Entries taken from a collection:
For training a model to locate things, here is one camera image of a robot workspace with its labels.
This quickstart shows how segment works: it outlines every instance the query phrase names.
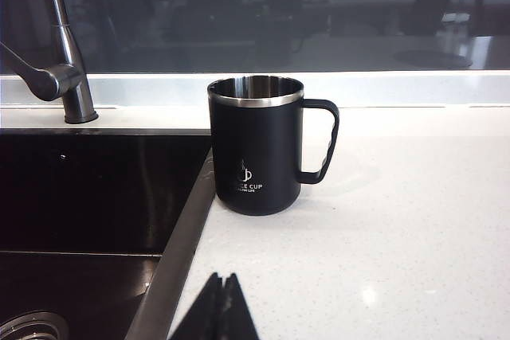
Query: countertop
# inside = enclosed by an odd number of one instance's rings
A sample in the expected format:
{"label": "countertop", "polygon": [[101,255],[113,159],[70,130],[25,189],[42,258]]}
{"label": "countertop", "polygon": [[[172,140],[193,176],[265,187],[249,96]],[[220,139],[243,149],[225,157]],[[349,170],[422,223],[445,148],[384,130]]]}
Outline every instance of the countertop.
{"label": "countertop", "polygon": [[[261,339],[510,338],[510,107],[345,108],[284,212],[216,199],[173,329],[236,272]],[[304,168],[329,121],[306,115]]]}

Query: stainless steel rim
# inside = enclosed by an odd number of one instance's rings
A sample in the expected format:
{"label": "stainless steel rim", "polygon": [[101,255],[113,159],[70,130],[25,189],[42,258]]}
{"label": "stainless steel rim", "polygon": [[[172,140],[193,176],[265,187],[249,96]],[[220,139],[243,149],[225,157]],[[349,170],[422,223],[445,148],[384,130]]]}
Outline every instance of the stainless steel rim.
{"label": "stainless steel rim", "polygon": [[219,95],[214,91],[214,86],[222,81],[225,81],[225,80],[228,80],[228,79],[217,80],[217,81],[214,81],[212,84],[210,84],[207,87],[207,94],[209,95],[210,100],[215,100],[220,104],[228,105],[231,107],[279,107],[281,105],[293,103],[294,101],[302,99],[304,96],[302,83],[297,80],[294,80],[294,79],[288,79],[288,80],[297,82],[301,86],[301,89],[294,93],[289,93],[288,95],[264,97],[264,98],[260,98],[260,99],[254,99],[254,98],[247,99],[247,98],[242,98],[242,97],[229,97],[229,96]]}

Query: faucet base
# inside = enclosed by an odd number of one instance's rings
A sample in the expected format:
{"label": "faucet base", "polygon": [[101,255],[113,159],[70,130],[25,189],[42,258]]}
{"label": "faucet base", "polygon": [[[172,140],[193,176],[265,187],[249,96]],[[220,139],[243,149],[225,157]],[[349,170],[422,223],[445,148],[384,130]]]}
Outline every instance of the faucet base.
{"label": "faucet base", "polygon": [[88,123],[90,121],[93,121],[94,119],[97,119],[99,115],[96,111],[94,111],[91,115],[81,116],[81,117],[64,117],[64,121],[66,123]]}

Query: mug handle
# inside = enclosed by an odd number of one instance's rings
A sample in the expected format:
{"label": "mug handle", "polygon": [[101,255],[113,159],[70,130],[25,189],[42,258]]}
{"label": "mug handle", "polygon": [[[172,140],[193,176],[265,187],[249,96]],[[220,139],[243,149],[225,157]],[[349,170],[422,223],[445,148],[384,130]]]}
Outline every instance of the mug handle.
{"label": "mug handle", "polygon": [[340,122],[340,116],[338,112],[338,108],[329,100],[318,100],[318,99],[304,99],[303,107],[315,108],[315,109],[326,109],[331,112],[333,117],[335,117],[335,125],[333,125],[333,130],[331,131],[331,141],[329,143],[328,153],[326,154],[326,158],[322,162],[322,167],[319,171],[315,173],[310,173],[307,171],[300,171],[298,174],[298,182],[299,183],[308,183],[314,184],[319,183],[323,180],[324,175],[326,175],[326,171],[328,171],[329,162],[332,160],[333,151],[335,150],[336,144],[336,136],[338,135],[338,128]]}

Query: kitchen counter
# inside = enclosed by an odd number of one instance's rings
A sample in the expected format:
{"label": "kitchen counter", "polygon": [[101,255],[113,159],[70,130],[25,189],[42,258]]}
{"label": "kitchen counter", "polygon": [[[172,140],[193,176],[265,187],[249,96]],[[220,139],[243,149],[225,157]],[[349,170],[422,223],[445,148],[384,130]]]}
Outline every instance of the kitchen counter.
{"label": "kitchen counter", "polygon": [[[289,209],[214,201],[173,329],[212,272],[236,272],[261,339],[509,338],[510,107],[340,116],[326,178]],[[305,115],[306,170],[326,118]]]}
{"label": "kitchen counter", "polygon": [[[100,118],[82,126],[5,80],[0,127],[204,129],[205,86],[225,77],[98,76]],[[211,272],[236,272],[262,340],[510,338],[508,73],[296,76],[342,107],[328,174],[269,217],[215,200],[172,328]],[[304,170],[331,123],[304,111]]]}

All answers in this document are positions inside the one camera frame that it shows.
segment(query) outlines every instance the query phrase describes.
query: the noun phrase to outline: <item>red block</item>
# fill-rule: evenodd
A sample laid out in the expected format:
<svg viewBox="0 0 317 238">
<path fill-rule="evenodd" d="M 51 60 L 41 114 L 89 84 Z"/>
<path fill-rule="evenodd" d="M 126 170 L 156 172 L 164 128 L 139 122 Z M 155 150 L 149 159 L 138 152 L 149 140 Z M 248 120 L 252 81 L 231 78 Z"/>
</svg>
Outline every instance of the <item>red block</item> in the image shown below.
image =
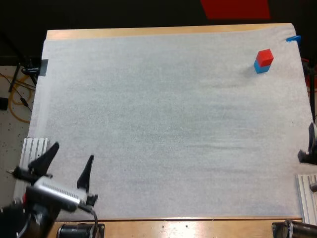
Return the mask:
<svg viewBox="0 0 317 238">
<path fill-rule="evenodd" d="M 270 19 L 267 0 L 201 0 L 208 19 Z"/>
<path fill-rule="evenodd" d="M 259 51 L 257 56 L 257 62 L 260 67 L 271 65 L 274 57 L 270 49 Z"/>
</svg>

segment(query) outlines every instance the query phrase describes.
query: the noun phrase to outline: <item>floor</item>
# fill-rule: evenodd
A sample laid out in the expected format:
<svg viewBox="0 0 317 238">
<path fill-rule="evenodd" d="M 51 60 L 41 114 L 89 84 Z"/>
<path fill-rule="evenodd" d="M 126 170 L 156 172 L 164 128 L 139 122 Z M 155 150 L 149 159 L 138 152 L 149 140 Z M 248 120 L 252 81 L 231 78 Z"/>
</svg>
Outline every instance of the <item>floor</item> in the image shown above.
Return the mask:
<svg viewBox="0 0 317 238">
<path fill-rule="evenodd" d="M 0 73 L 8 76 L 11 81 L 14 75 L 14 66 L 0 66 Z M 23 74 L 18 74 L 18 79 L 23 78 Z M 28 78 L 25 83 L 32 84 Z M 0 97 L 8 98 L 10 93 L 8 81 L 0 76 Z M 17 87 L 17 91 L 28 101 L 30 109 L 33 106 L 34 91 L 24 87 Z M 13 94 L 12 111 L 20 119 L 29 121 L 31 112 L 23 105 L 16 105 L 14 102 L 20 103 L 20 97 L 15 92 Z M 13 198 L 15 180 L 8 174 L 7 170 L 12 170 L 20 162 L 23 139 L 27 137 L 29 124 L 18 121 L 9 111 L 0 111 L 0 207 L 9 204 Z"/>
</svg>

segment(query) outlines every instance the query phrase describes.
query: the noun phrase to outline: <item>table surface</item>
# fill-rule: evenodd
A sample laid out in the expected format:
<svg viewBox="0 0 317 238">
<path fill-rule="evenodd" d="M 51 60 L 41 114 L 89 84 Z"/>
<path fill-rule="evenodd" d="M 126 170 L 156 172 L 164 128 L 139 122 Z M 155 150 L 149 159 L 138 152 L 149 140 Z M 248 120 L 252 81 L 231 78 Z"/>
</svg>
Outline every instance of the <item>table surface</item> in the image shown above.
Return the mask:
<svg viewBox="0 0 317 238">
<path fill-rule="evenodd" d="M 83 39 L 98 37 L 119 37 L 157 34 L 182 34 L 203 32 L 228 32 L 257 30 L 267 27 L 280 26 L 288 23 L 275 24 L 245 24 L 218 26 L 185 26 L 185 27 L 157 27 L 157 28 L 117 28 L 117 29 L 77 29 L 77 30 L 49 30 L 47 40 Z M 244 217 L 244 218 L 180 218 L 155 219 L 144 221 L 106 221 L 107 238 L 118 237 L 254 237 L 269 238 L 272 236 L 271 224 L 285 219 L 301 220 L 300 217 Z M 49 238 L 56 237 L 58 228 L 63 223 L 55 223 Z"/>
</svg>

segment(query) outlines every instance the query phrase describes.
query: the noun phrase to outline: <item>blue cube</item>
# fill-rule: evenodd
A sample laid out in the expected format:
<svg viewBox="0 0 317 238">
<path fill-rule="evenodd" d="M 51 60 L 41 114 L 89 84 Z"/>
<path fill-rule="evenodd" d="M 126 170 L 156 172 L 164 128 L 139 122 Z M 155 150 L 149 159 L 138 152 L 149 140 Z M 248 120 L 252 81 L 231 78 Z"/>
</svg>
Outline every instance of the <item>blue cube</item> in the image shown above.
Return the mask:
<svg viewBox="0 0 317 238">
<path fill-rule="evenodd" d="M 269 70 L 269 68 L 270 68 L 270 66 L 271 66 L 271 65 L 268 65 L 268 66 L 260 67 L 257 60 L 254 62 L 253 65 L 254 65 L 254 68 L 256 69 L 256 72 L 257 72 L 257 73 L 268 72 L 268 70 Z"/>
</svg>

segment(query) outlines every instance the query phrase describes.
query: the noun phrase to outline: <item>black clamp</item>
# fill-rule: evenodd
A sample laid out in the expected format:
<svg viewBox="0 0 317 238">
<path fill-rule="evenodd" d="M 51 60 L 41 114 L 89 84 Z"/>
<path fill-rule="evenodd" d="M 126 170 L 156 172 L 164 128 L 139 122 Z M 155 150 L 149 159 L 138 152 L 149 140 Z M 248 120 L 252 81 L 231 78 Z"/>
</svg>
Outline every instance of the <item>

WHAT IS EXPECTED: Report the lines above that contain "shows".

EXERCISE SOLUTION:
This quickstart shows how segment works: it outlines every instance the query phrase names.
All answers in this document are positions inside the one camera frame that it shows.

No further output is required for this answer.